It’s not simply crap content. Computer code bloat is everywhere. For starters, most software, most features, serve no useful function. A pile of crap software is launched and then either it dies a death, or else for years badly designed fixes are made to try to get it to work in the most basic manner, while making it even more complex and bloated. Most commercial software apps hardly even get downloaded. Those that do, hardly ever get used. Thirty days after news apps, shopping apps, entertainment apps, education apps, have been downloaded, most will have lost over 90% of their users.
Big Tech laughs about all this crap production. This is how Big Tech makes so much money in its data centers. It sells them as plush five-star hotels for superior VIP data, when in reality it’s running a datafill, a data dump.
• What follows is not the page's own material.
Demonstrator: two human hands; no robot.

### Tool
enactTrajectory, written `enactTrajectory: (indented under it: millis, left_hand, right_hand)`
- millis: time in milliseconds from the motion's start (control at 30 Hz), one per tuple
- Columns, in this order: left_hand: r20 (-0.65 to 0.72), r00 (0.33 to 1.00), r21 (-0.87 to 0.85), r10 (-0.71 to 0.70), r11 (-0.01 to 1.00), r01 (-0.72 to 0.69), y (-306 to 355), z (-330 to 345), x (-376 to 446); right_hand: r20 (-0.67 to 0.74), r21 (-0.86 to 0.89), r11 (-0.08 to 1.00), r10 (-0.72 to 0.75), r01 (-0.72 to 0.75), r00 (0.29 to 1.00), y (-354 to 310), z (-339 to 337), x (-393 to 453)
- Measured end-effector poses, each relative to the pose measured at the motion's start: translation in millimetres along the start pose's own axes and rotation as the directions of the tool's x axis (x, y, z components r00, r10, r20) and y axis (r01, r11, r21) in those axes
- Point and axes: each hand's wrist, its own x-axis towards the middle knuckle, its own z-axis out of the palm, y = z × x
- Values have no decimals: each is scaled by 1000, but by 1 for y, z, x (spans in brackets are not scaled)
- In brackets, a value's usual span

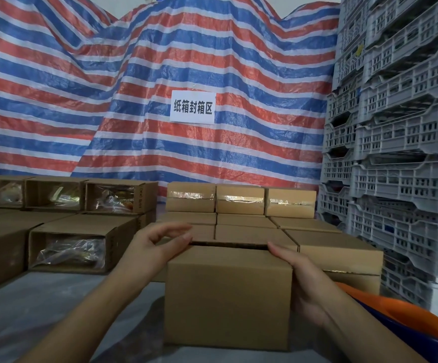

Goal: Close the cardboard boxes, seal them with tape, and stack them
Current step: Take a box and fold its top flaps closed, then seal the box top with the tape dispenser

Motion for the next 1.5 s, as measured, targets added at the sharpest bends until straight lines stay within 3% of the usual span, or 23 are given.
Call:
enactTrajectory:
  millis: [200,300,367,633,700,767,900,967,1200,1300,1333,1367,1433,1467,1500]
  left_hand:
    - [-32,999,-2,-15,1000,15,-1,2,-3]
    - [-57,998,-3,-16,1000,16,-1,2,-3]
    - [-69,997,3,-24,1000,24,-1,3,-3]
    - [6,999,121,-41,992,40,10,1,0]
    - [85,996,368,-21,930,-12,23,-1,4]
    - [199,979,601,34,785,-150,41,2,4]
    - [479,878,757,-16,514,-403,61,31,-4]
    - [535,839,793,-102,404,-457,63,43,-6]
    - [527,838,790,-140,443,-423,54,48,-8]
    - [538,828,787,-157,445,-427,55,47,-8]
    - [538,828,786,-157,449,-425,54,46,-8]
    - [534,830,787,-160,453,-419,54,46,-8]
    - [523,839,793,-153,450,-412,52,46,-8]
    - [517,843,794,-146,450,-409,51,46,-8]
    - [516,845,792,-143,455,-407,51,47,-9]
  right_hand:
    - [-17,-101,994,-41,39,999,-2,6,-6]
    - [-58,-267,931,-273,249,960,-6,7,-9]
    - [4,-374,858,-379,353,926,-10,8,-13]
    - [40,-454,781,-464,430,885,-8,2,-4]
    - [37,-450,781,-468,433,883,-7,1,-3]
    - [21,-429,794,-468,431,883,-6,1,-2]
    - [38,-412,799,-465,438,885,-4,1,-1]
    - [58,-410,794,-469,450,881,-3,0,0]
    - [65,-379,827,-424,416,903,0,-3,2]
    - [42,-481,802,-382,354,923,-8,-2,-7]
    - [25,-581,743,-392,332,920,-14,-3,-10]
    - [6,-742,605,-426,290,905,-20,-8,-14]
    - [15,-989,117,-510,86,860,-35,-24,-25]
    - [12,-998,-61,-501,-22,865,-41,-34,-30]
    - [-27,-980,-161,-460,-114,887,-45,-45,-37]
If most of the data stored in a typical data center was processed and accessed every day, then everything would explode, the servers would fry. The demand would crash everything. The data center business case is dependent on most people never accessing the data they’ve stored. You’re paying for a data graveyard.
To protect their profits, Big Tech has historically made it very hard for you to delete. Artist, Honor Ash, observed how, “Initially, Gmail didn’t even include a delete button. Not only was it no longer necessary to delete emails regularly to make space in your inbox, but it was actually not even possible. This shift broke everyone’s deletion habit—it ended the ritualistic appraisal of what should be kept, and ushered in a default in which literally everything should.”
For almost thirty years of professional content management work, I’ve had to deal with the argument that we have to keep everything because you never know what will be important in the future. This was in the middle of intranets, websites and computer systems, where nobody could find anything because of the terrible search design and because of the awful information architecture. And what they did find was usually some sort of dodgy draft, some copy of a copy, or something that was way out of date, inaccurate or useless. Keeping all this junk data does not simply reduce the chances of findability, it also increases cybersecurity risk. Huge quantities of poorly structured and badly maintained data are an invitation to hacking and other risks.
Even if we could put a data center in every town and village in the world, we couldn’t keep everything. There is too much data being produced, vastly too much. We are now into the era of zettabytes. As my previous book, World Wide Waste, explained:
A zettabyte is 1,000,000,000,000,000? MB or one quadrillion MB. If a zettabyte was printed out in 100,000-word books, with a few images thrown in, then we would have one quadrillion books. It would take 20,000,000,000,000 (20 trillion) trees’ worth of paper to print these books. It is estimated that there are currently three trillion trees on the planet. To print a zettabyte of data would thus require almost seven times the number of trees that currently exist to be cut down and turned into paper.
Soon, we will be producing thousands of zettabytes a year. It’s a tsunami of data every day, every hour of every day, every minute of every hour, every second of every minute. As a result, important data that definitely does need storing is getting lost. In relation to research, for example, we are flooding our research environments with low-quality—often AI-produced—research paper garbage. It is becoming more and more expensive to store all this stuff. Research repositories are thus disappearing and lots of good research is being lost. In a thousand years, there may be more quality data artifacts on the Maya and Inca than on our digital generation. Digital is fragile, transient, and it will sink in its own crap.